[WORK ORDER] Your answer should be the lines below from the one with "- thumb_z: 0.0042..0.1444" to the one with "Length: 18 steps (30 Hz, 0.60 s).", both included, given again exactly and with nothing added.

[DATA BLOCK]
• • •
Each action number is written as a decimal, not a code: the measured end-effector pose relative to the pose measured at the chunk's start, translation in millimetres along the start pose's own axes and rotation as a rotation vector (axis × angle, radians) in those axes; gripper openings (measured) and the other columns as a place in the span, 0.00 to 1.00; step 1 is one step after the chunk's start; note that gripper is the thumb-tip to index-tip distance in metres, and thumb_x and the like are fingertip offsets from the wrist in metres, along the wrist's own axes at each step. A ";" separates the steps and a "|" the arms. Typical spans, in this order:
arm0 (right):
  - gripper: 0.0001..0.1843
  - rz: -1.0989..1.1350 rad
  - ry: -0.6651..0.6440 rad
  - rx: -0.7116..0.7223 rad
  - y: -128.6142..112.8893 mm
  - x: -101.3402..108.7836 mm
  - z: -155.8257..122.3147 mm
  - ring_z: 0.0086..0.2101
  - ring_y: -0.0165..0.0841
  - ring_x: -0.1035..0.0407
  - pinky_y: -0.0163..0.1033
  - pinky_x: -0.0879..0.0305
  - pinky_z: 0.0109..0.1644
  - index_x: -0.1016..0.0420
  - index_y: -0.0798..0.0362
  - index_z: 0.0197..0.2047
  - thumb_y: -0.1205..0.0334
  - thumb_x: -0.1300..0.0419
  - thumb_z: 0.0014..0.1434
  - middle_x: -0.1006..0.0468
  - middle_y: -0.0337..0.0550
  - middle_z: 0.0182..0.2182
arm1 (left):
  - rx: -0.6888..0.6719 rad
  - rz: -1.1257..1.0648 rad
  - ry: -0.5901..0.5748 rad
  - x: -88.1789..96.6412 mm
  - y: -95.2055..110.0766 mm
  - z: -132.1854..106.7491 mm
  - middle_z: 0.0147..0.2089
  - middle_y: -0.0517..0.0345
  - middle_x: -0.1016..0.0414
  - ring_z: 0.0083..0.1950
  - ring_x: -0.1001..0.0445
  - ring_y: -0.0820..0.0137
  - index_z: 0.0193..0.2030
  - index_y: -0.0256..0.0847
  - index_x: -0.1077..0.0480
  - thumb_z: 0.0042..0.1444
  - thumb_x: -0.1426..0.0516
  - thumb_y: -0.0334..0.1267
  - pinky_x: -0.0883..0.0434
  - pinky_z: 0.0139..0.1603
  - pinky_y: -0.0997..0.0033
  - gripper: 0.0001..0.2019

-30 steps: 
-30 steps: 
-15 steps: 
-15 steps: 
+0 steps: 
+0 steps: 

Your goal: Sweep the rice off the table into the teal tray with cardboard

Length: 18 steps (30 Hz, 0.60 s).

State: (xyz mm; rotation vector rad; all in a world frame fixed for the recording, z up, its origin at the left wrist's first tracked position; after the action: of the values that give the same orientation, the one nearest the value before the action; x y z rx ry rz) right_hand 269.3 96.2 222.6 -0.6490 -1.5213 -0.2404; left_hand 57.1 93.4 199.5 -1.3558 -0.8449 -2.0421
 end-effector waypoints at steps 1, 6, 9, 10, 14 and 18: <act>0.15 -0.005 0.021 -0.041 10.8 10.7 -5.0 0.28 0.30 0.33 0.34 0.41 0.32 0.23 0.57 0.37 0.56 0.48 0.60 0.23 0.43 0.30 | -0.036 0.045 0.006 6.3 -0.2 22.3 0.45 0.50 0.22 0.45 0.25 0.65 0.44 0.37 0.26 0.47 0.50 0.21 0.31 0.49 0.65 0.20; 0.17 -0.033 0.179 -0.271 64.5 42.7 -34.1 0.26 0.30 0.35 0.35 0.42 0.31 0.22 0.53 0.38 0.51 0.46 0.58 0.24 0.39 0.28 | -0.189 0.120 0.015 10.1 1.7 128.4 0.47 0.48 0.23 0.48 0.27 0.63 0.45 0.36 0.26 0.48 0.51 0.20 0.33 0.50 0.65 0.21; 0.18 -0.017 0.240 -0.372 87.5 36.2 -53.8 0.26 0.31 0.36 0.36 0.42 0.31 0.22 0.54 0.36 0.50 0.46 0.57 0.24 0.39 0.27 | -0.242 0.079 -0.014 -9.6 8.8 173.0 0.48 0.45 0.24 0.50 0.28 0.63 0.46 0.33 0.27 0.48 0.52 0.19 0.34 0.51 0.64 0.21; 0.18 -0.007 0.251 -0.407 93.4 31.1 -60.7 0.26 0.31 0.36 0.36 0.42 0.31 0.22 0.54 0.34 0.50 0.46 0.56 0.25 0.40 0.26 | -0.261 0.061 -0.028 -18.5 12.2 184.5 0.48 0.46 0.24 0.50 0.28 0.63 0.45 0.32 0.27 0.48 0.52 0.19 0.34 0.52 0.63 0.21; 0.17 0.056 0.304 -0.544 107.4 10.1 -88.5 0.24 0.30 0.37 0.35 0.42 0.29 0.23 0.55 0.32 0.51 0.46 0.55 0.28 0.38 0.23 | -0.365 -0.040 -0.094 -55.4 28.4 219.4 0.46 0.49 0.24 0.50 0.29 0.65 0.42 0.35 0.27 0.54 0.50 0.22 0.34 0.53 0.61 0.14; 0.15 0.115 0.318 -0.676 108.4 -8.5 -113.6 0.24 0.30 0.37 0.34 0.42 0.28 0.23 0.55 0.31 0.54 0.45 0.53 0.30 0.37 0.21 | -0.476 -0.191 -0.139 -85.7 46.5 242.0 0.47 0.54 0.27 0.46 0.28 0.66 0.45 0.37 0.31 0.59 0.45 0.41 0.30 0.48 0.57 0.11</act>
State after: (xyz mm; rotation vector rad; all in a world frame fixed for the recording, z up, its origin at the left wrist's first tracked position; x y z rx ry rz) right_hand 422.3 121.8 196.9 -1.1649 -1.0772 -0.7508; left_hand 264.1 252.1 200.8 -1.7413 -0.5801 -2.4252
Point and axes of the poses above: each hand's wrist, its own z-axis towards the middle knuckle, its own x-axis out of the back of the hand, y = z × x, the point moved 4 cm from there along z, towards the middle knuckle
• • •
[YOUR RESPONSE]
  - thumb_z: 0.0042..0.1444
  - thumb_x: -0.1426..0.0516
  - thumb_y: -0.0334..0.1267
  - pinky_x: -0.0883..0.0434
  - pinky_z: 0.0139..0.1603
  - pinky_y: -0.0997..0.0033
  - gripper: 0.0001..0.2019

-30 steps: 
-30 steps: 
-15 steps: 
-15 steps: 
+0 steps: 
+0 steps: 

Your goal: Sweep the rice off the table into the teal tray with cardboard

Length: 18 steps (30 Hz, 0.60 s).

Work on the answer is now done.